District officials hope so.
They are recruiting a small group of people at every level of the organization, from teachers on up, to be part of a unique "Transformation Corps" - 15 or so employees who will work to solve the school system's most critical problems.
The members of the corps will answer to folks at the top reaches of the district and work with high-level mentors - successful superintendents and experts from around the country.
"The people that we're looking for are smart, passionate, really good problem-solvers, really good at getting things done," Deputy Superintendent Paul Kihn said. "This organization is full of people like that. It's a pretty simple idea, but we're very excited by it."
The first round of applications is due Friday, with another round due Jan. 11. The first wave would start their new jobs as part of the corps sometime in January.
When Hite and Kihn arrived in Philadelphia in the fall, it became quickly apparent on visits to schools and to various central office departments that they have major challenges, Kihn said.
Namely, multiple pressing issues need tackling, but the district lacks the internal capacity to handle them. In the last several years, the organization has been hit hard by layoffs, departures, budget cuts, and turmoil.
"In a lot of cases, people are just exhausted," Kihn said. "But there are a bunch of really good people, and many of them feel they don't have good professional advancement opportunities."
Corps members will be embedded in a specific area of the district, but have access to top leadership. They will also meet weekly as a group for seminars, and be mentored by a group of outside officials now being gathered.
Kihn said he could not disclose names since no agreements were in place, but the volunteer mentors would likely include successful urban superintendents, CEOs of organizations that successfully transformed themselves, and perhaps mayors of cities that handled major quality-of-life issues.
Kihn said the corps would be "cost-neutral," that the employees selected for it would be replaced with existing employees already within the organization, like long-term substitutes or educators now on special assignment in the case of teachers selected for the corps.
Applicants are welcome from all experience levels, Kihn said, but two years' professional experience and a college degree are required. Assignments will be made on skills and interests, and could be in areas like "five-year recovery efforts, financial accountability, academic excellence, operational support systems, and building a system of great Philadelphia schools," according to district documents.
In early January, Hite will release his "action plan" - priorities for a district in trouble, academically and financially. The tasks that corps members will work on will directly correlate to those priorities.
Two specific examples, Kihn said, are teacher training and charter school supervision.

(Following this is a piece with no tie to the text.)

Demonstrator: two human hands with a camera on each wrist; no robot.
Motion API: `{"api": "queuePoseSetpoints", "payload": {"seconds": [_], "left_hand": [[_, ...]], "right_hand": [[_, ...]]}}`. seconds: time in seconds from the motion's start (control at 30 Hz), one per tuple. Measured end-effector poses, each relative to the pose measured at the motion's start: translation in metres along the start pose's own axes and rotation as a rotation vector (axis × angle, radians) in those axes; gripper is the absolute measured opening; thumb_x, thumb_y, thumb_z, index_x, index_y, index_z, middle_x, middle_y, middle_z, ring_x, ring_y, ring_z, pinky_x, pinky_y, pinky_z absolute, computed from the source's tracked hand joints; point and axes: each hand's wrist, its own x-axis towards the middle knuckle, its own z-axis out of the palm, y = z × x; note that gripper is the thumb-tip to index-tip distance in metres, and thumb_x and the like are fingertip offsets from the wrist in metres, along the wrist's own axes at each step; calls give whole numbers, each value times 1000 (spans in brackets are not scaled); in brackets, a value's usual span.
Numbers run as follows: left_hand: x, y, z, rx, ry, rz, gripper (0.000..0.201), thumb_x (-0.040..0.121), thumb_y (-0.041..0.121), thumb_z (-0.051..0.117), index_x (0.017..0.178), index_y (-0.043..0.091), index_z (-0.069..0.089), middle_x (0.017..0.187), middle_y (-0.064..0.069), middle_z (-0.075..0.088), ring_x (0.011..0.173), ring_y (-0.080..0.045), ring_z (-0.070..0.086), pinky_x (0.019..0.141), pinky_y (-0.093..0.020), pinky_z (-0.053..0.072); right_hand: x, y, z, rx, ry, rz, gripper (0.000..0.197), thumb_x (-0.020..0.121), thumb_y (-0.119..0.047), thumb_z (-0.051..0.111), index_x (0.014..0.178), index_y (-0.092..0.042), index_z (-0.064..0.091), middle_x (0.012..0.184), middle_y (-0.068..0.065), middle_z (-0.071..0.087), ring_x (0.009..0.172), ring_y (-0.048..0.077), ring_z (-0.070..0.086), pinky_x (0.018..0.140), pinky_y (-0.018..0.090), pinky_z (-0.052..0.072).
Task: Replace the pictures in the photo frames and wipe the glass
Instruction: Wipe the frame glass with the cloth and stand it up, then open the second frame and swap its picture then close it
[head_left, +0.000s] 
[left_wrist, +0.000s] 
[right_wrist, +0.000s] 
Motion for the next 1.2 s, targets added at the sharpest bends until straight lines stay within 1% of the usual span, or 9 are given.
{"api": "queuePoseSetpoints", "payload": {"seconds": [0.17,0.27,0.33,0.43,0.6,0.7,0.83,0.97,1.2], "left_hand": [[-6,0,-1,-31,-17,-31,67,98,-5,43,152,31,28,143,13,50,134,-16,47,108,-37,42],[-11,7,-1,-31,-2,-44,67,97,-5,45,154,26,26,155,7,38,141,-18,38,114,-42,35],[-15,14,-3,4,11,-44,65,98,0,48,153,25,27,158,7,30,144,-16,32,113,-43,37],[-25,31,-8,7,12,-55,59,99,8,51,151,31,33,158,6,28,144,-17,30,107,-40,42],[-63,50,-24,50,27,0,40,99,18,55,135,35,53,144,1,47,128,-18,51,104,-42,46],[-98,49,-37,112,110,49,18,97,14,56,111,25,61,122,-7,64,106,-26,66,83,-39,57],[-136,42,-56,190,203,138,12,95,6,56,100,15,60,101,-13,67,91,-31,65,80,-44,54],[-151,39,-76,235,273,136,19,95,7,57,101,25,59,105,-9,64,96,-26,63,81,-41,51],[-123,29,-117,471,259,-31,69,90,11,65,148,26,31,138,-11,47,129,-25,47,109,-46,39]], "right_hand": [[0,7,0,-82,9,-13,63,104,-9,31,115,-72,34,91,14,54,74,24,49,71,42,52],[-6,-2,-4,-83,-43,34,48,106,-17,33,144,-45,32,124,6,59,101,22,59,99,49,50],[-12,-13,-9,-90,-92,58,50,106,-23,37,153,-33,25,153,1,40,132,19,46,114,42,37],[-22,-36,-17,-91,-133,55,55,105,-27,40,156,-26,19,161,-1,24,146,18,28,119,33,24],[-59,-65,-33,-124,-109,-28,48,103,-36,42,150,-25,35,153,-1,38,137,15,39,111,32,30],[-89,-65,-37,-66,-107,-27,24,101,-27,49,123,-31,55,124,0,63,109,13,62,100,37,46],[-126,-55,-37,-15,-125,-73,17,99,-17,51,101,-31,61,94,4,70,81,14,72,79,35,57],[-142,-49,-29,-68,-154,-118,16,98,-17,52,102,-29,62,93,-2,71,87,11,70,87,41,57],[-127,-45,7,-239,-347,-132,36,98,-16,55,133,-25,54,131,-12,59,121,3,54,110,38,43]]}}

Currently, the district's charter school office has a just a handful of employees supervising 80 charters; corps members could help figure out "how we can be a better authorizer" of charters, Kihn said. And for teacher training, research shows that the best professional development happens inside classrooms and when teachers collaborate.
"We've got different abilities among coaches and administrators in buildings to know how to do that," Kihn said. "So, OK, what do we do about teacher professional development? That's a great example of something we'd love to have a teacher working on."
A further cohort of 10 to 15 people recruited from all over the country could supplement the internal corps, Kihn said. Those employees would only be hired if philanthropic support was secured, he said.
"But we are being very careful to ensure that district work is being led by district people," Kihn said.
And any external corps members would be district employees, and the organizations or individuals funding them would have no influence over who got hired or the projects they worked on.
Kihn said he knew of no other such programs in other school districts.
Though district employees were just notified of the corps on Wednesday, by Thursday, Kihn said, some applications had already been received.
"It feels like this is the kind of thing that people may be interested in," he said.
If the program proves successful, it could be expanded past the first year.